Família é pensamento unânime de jogadores no tempo de folga

Treinos, jogos e viagens impede que atletas estejam próximos de esposa, filhos e pais durante a exigente temporada

iG Minas Gerais | DANIEL OTTONI |

Serginho aproveitou os alpes suíços ao lado da amada
Serginho aproveitou os alpes suíços ao lado da amada

Mesmo com a Superliga e o Novo Basquete Brasil (NBB) acontecendo durante 'apenas' cinco meses, os jogadores sofrem com a distância dos familiares. É preciso abrir mão das pessoas mais próximas, como esposa, filhos e pais para se sacrificar em prol da equipe. Treinos, jogos e viagens fazem o contato com quem se ama ser pequeno e muito aquém do que se gostaria.
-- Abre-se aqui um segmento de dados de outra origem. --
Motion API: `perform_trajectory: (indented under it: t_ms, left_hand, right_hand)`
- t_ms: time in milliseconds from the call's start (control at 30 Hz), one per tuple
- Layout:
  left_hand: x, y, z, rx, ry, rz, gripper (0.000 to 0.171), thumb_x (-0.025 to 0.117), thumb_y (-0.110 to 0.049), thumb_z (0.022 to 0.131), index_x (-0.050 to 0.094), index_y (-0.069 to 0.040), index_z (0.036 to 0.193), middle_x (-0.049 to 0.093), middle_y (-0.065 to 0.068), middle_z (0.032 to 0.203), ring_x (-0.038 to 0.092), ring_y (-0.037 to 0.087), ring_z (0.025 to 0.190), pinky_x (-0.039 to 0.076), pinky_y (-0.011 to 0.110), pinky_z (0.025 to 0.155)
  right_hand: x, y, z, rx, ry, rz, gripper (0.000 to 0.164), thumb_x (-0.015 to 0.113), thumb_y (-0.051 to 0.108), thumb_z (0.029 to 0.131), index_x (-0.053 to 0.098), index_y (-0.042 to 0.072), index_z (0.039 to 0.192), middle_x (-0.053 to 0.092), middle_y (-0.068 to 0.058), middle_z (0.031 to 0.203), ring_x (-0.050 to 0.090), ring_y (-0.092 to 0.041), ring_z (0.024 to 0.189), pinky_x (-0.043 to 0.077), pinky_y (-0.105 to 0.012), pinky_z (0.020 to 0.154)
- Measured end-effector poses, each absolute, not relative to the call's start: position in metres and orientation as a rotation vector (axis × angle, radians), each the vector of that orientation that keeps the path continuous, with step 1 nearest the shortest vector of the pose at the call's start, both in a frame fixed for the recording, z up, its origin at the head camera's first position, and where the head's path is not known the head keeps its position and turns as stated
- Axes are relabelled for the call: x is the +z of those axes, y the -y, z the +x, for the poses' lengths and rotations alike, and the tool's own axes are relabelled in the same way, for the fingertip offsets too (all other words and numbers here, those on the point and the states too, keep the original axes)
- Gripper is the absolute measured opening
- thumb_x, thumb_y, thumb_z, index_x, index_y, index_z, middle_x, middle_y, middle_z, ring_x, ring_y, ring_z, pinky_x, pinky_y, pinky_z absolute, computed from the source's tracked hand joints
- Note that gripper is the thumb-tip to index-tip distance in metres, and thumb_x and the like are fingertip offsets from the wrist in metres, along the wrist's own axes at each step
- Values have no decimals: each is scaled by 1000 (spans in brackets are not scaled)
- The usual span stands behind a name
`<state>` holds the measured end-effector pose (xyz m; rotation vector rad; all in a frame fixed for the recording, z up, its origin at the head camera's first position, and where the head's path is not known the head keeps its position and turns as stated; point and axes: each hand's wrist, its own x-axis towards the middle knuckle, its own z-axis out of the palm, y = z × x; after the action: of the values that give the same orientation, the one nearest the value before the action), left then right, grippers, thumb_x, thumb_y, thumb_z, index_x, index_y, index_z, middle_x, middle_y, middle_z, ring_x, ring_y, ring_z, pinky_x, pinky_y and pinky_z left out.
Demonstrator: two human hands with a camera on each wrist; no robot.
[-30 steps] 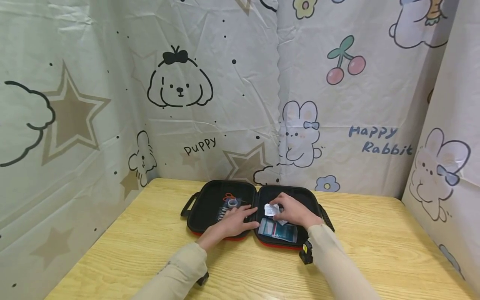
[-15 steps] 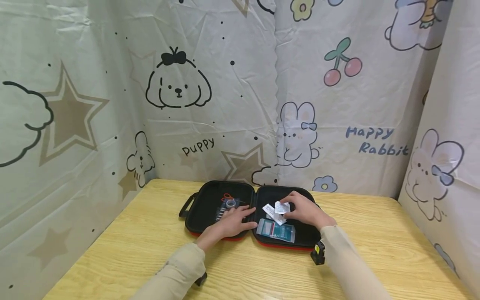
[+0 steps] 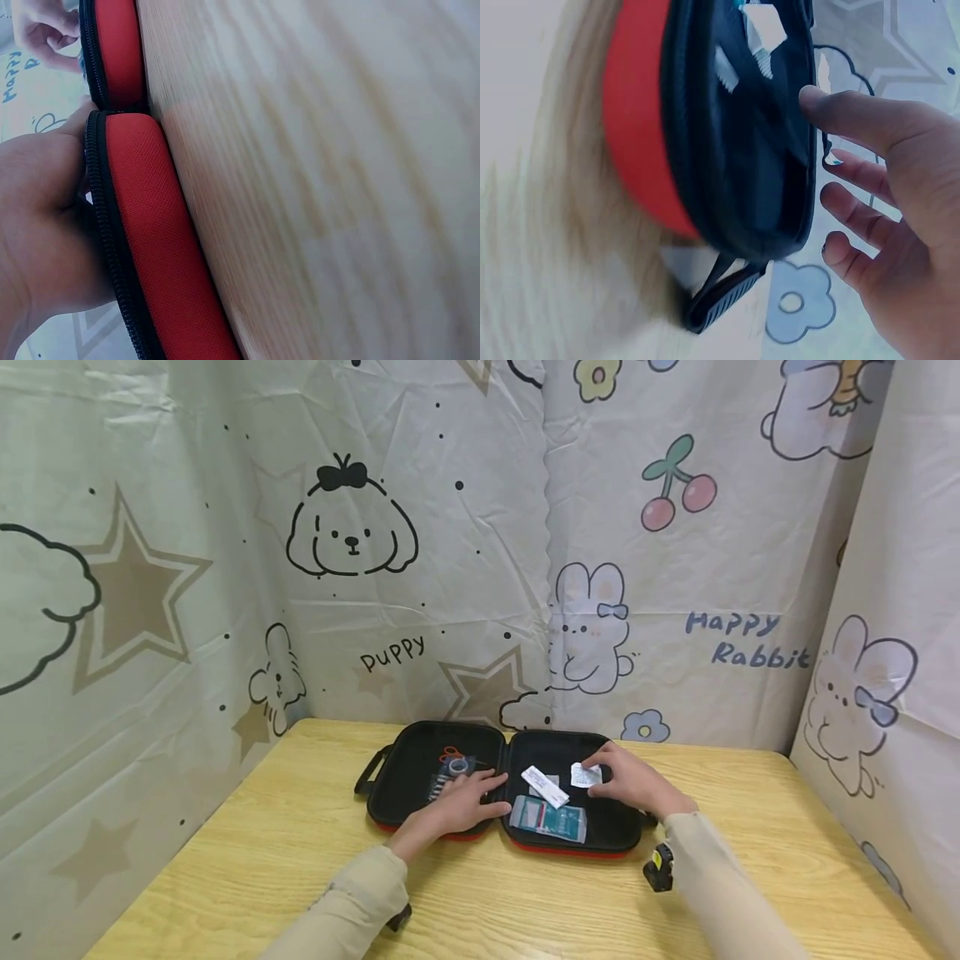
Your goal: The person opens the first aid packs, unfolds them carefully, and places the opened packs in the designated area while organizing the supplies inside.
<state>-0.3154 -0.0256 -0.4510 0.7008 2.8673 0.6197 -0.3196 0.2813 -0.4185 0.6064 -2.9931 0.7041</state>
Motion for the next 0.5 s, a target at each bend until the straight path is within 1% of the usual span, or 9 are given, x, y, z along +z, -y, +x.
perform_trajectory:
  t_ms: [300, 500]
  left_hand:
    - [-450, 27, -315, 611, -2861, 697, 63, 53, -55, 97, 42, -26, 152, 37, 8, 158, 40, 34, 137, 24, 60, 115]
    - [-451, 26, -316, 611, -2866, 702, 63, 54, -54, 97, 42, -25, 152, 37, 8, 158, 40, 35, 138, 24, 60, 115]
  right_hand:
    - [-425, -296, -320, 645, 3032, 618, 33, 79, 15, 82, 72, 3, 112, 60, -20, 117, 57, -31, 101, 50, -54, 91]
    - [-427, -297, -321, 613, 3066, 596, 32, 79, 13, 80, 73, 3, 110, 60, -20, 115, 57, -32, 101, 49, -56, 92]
Folgas, como a do final de ano, que já acontece, são raras e os atletas não pensam duas vezes antes de decidir o que fazer neste recesso: ficar com a família. Mesmo que nenhuma viagem aconteça, o mais importante é estar ao lado de quem é motivo de inspiração durante a temporada. É o caso do líbero Serginho, do Sada Cruzeiro, que tem boa parte da sua família residindo em Belo Horizonte. "Não vou viajar e vou tentar aproveitar o máximo a presença deles", comenta o defensor.

Seus companheiros de equipe seguem o mesmo caminho e vão aproveitar ao máximo os seguidos dias sem compromissos profissionais. "A gente fica muito tempo longe deles, então a hora agora é para descansar e matar essa saudade. A Superliga é puxada e não temos tempo para outra coisa a não ser focar na nossa responsabilidade dentro de quadra. Quando temos algum tempo, ele é dedicado à família. Sabemos que assim que esse período de festas passar, o bicho pega novamente", indica o levantador William, prestes a ser pai pela segunda vez. A esposa Bruna, mãe da pequena Nina, está grávida de Cauã, que chegará para ser uma nova fonte de inspiração para 'El Mago.'

O ponta Filipe, também do Sada Cruzeiro, pai de dois filhos, sabe que o tempo livre é precioso e pretende aproveitá-lo levando a família para uma viagem curta. "Devo ir para algum hotel ou resort, essa folga é merecida. É bom porque os meninos estão de férias na escola, então temos todo o tempo livre. Vou estar também com meus pais para recarregar as baterias. O ano de 2015 promete", relata.

No basquete não é diferente. O ala-armador do Minas, Robby Collum, já pensa em estar ao lado de quem raramente vê quando o campeonato brasileiro está em andamento. Natural de Racine, em Wisconsin, nos EUA, ele pretende dar um pulo na terra do Tio Sam para rever os entes queridos e aproveitar uma folga rara.